## Exercise objective
Your output is the line containing "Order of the" plus every line after it in the listing, reproduced exactly.
(Data to use)
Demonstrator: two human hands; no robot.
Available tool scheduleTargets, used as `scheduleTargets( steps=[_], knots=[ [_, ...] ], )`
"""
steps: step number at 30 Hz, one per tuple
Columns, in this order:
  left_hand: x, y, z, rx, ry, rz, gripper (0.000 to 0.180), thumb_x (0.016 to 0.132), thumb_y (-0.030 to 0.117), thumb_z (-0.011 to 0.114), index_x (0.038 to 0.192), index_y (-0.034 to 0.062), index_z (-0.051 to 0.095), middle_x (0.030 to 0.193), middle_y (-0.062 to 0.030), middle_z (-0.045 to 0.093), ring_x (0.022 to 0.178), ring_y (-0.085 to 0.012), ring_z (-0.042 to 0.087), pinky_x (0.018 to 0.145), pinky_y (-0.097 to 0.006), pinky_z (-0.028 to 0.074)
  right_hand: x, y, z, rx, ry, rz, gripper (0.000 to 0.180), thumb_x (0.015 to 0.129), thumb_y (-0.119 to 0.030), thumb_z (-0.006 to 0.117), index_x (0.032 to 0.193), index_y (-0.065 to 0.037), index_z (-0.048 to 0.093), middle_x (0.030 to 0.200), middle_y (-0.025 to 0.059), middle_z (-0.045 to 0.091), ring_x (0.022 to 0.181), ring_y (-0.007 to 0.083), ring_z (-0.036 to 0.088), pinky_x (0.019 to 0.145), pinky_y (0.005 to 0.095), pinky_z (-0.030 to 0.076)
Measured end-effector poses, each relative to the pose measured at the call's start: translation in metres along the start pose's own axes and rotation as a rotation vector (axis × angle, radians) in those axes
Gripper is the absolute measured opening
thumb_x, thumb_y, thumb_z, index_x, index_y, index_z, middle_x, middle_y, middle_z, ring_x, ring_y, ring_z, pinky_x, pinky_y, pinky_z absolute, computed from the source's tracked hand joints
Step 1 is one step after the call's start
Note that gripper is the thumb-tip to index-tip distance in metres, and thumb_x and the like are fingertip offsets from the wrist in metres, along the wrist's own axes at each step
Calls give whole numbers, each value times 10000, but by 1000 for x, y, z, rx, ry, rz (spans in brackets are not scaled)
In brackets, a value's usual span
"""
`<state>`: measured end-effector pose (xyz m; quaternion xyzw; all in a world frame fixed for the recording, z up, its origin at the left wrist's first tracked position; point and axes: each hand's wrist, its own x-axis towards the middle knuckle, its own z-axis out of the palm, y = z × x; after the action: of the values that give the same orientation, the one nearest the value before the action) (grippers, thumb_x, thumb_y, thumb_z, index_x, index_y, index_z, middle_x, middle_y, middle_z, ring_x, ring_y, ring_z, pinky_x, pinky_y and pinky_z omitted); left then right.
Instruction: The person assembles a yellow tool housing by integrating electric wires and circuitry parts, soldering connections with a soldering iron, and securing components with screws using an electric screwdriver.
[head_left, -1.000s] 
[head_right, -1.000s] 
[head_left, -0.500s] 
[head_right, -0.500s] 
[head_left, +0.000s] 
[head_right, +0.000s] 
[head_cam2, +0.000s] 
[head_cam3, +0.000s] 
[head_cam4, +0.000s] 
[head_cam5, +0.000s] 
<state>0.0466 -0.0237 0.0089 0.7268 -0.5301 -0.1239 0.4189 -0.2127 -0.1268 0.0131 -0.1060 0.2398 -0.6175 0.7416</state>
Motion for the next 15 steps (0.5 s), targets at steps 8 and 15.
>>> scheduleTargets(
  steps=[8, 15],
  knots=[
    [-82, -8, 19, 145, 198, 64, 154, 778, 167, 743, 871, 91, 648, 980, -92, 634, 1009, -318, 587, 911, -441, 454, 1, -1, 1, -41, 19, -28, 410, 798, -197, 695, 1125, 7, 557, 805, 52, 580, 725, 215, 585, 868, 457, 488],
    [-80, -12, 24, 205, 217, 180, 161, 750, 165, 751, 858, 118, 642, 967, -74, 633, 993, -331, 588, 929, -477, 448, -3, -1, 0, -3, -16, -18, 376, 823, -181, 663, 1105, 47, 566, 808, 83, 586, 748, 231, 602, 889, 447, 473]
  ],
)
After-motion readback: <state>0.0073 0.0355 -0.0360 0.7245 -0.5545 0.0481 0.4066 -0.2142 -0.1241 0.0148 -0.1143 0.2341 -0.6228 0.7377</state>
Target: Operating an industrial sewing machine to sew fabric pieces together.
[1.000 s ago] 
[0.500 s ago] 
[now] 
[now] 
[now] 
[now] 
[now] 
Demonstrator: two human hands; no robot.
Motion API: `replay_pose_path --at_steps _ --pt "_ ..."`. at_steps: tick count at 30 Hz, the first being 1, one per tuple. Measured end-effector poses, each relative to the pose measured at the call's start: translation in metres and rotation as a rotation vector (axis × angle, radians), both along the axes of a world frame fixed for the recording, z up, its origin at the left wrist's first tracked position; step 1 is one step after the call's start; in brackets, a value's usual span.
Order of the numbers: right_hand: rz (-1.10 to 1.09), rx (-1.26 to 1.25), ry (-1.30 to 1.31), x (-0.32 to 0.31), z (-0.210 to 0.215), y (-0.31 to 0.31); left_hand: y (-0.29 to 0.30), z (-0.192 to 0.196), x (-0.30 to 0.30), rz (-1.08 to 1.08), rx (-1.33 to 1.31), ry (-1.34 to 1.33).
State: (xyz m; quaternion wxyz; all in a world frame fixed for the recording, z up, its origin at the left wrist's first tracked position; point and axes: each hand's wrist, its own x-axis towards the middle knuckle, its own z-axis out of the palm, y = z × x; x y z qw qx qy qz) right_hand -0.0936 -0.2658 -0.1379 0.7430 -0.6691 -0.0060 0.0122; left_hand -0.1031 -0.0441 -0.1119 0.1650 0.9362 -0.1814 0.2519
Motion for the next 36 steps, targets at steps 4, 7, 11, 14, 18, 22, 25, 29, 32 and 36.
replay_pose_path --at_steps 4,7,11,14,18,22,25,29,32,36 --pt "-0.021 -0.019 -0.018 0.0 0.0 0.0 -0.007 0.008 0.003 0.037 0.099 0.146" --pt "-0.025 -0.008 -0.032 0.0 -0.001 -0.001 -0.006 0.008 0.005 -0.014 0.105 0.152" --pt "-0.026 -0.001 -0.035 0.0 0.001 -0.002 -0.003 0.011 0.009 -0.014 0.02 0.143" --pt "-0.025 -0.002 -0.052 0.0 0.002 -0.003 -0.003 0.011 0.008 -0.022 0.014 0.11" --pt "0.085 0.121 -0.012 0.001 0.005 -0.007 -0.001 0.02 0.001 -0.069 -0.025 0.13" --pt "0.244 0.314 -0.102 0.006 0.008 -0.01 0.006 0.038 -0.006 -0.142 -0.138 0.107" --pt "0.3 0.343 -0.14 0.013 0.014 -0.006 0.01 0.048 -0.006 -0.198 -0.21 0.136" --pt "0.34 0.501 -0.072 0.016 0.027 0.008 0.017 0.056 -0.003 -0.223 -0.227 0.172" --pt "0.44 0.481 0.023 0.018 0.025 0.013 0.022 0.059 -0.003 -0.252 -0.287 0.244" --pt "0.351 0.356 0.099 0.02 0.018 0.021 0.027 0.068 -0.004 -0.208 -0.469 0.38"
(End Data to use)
## Task answer
Order of the numbers: right_hand: rz (-1.10 to 1.09), rx (-1.26 to 1.25), ry (-1.30 to 1.31), x (-0.32 to 0.31), z (-0.210 to 0.215), y (-0.31 to 0.31); left_hand: y (-0.29 to 0.30), z (-0.192 to 0.196), x (-0.30 to 0.30), rz (-1.08 to 1.08), rx (-1.33 to 1.31), ry (-1.34 to 1.33).
State: (xyz m; quaternion wxyz; all in a world frame fixed for the recording, z up, its origin at the left wrist's first tracked position; point and axes: each hand's wrist, its own x-axis towards the middle knuckle, its own z-axis out of the palm, y = z × x; x y z qw qx qy qz) right_hand -0.0936 -0.2658 -0.1379 0.7430 -0.6691 -0.0060 0.0122; left_hand -0.1031 -0.0441 -0.1119 0.1650 0.9362 -0.1814 0.2519
Motion for the next 36 steps, targets at steps 4, 7, 11, 14, 18, 22, 25, 29, 32 and 36.
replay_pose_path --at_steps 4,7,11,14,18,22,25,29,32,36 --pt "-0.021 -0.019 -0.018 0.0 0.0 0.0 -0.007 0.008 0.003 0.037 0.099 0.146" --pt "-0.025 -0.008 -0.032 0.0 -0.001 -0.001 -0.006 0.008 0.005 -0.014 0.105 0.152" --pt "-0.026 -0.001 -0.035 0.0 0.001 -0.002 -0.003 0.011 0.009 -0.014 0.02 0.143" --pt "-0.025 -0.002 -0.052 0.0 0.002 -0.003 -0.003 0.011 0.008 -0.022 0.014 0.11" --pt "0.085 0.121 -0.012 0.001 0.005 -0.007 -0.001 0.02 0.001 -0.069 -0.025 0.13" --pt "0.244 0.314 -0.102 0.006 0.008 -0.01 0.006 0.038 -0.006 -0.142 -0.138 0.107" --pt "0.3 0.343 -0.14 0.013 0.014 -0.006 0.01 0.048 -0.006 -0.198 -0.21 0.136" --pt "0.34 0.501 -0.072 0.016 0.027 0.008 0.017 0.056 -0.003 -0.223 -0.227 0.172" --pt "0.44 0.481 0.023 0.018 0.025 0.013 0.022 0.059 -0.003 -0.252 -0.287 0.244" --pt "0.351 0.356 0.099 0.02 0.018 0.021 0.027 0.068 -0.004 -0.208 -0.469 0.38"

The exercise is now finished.